The DMV relies upon the statutory presumption created by Evidence Code section 1452, which provides in relevant part:  “A seal is presumed to be genuine and its use authorized if it purports to be the seal of:  ․ [¶] (b) A public entity in the United States or a department, agency, or public employee of such public entity.”

The critical issue here is whether that presumption arose, i.e., whether the emblem on the SID report constitutes a seal.

The Evidence Code does not define “seal,” but the Code of Civil Procedure does:  “A seal is a particular sign, made to attest, in the most formal  manner, the execution of an instrument.”  (Code Civ. Proc., § 1930.)   In particular, “[a] public seal in this State is a stamp or impression made by a public officer with an instrument provided by law, to attest the execution of an official or public document, upon the paper, or upon any substance attached to the paper, which is capable of receiving a visible impression.” 2  (Id., § 1931.)   The execution of an instrument is its subscription and delivery.  (Id., § 1933.)

 If a seal attests to the execution of a document, and if execution means subscription, then it follows that there can be no seal of a document that has not been subscribed.   The SID report is not signed by anyone.   Therefore, the emblem stamped upon it does not meet the statutory definition of a seal.3

The existence of a seal being the only grounds upon which the DMV challenged the trial court's conclusion that the report had not been properly authenticated, that challenge fails.   Authentication being an indispensable prerequisite to the admission of documentary evidence (Evid.Code, § 1401, subd. (a)), the DMV has failed to show that the trial court erred by granting the petition for writ of mandate.

DISPOSITION

The judgment is affirmed.

FOOTNOTES

1.   There is no indication in the record that the document admitted was a certified copy.  (Evid.Code, § 1531.)   Therefore, we assume for purposes of our analysis that the document was an original.

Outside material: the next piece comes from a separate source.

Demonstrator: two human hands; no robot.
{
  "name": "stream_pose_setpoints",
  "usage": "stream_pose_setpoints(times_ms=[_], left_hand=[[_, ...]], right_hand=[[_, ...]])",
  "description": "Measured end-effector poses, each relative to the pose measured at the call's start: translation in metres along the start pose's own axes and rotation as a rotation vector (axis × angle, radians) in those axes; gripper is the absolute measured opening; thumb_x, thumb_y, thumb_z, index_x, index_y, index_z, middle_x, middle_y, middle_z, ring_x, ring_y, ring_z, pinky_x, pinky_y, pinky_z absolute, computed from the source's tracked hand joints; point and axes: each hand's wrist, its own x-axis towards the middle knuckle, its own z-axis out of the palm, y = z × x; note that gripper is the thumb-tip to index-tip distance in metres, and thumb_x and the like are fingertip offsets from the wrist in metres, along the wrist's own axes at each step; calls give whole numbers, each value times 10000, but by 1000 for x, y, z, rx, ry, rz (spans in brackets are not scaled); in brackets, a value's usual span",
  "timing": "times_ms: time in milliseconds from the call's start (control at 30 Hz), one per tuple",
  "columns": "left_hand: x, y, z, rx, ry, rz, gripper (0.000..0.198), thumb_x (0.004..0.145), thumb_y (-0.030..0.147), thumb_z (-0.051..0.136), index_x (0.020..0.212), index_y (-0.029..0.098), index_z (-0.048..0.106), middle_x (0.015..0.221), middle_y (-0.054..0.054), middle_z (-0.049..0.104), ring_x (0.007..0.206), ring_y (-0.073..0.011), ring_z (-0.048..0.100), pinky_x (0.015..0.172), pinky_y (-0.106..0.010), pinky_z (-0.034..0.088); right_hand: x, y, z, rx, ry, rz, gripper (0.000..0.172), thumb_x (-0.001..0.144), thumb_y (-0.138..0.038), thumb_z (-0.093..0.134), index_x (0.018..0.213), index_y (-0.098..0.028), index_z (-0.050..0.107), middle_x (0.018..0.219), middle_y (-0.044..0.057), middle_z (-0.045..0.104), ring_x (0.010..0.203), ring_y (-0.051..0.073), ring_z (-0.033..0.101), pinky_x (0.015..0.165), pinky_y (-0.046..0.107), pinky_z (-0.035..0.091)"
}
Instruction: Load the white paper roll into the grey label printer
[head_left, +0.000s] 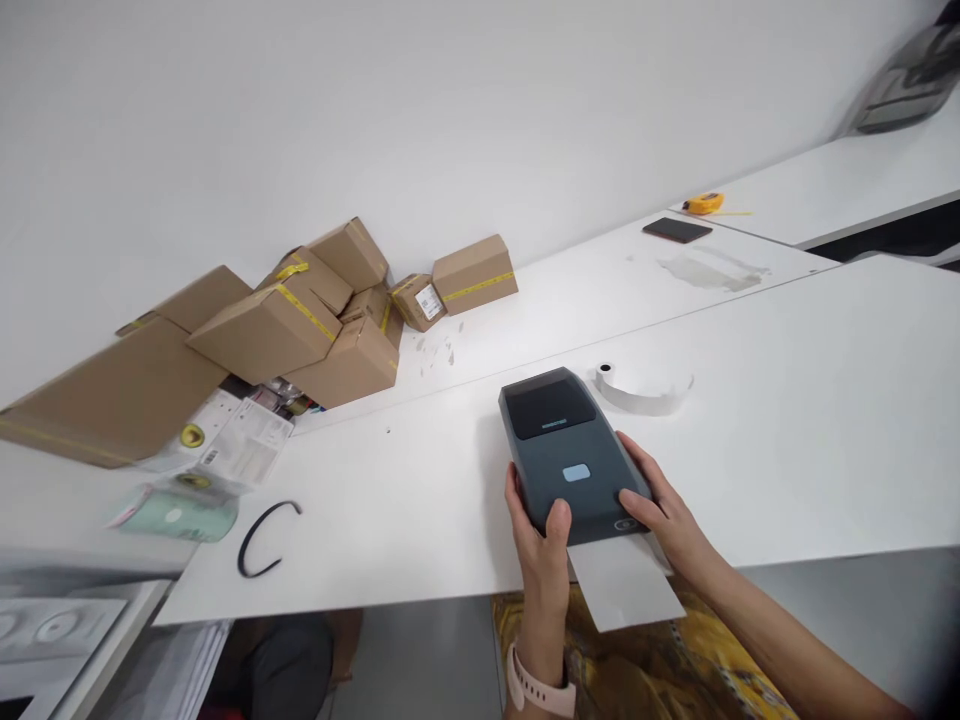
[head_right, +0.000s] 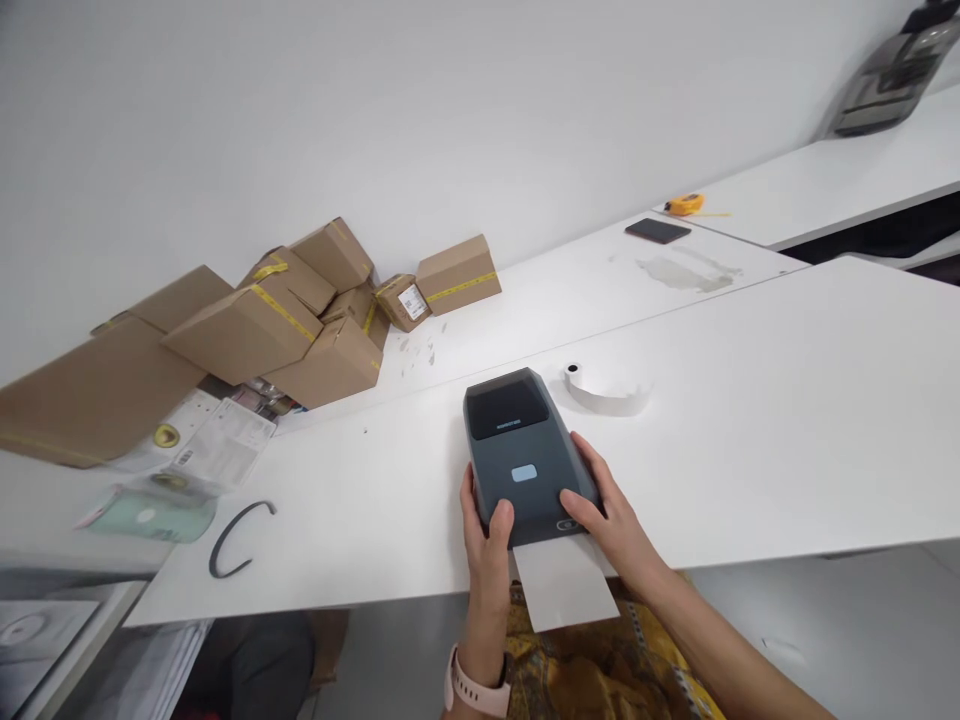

2.   Thus, a seal may be printed in ink by a stamp, as was done here.  (See, e.g., Gov.Code, § 8207 [notary seals];  id., § 68074.1 [seals of superior or municipal courts].)

3.   Accordingly, we need not consider whether there is any evidence that the emblem meets the other aspects of the definition of a public seal, e.g., whether it was impressed upon the SID report “by a public officer with an instrument provided by law․”  (Code Civ. Proc., § 1931.)

McKINSTER, J.

HOLLENHORST, Acting P.J., and RICHLI J., concur.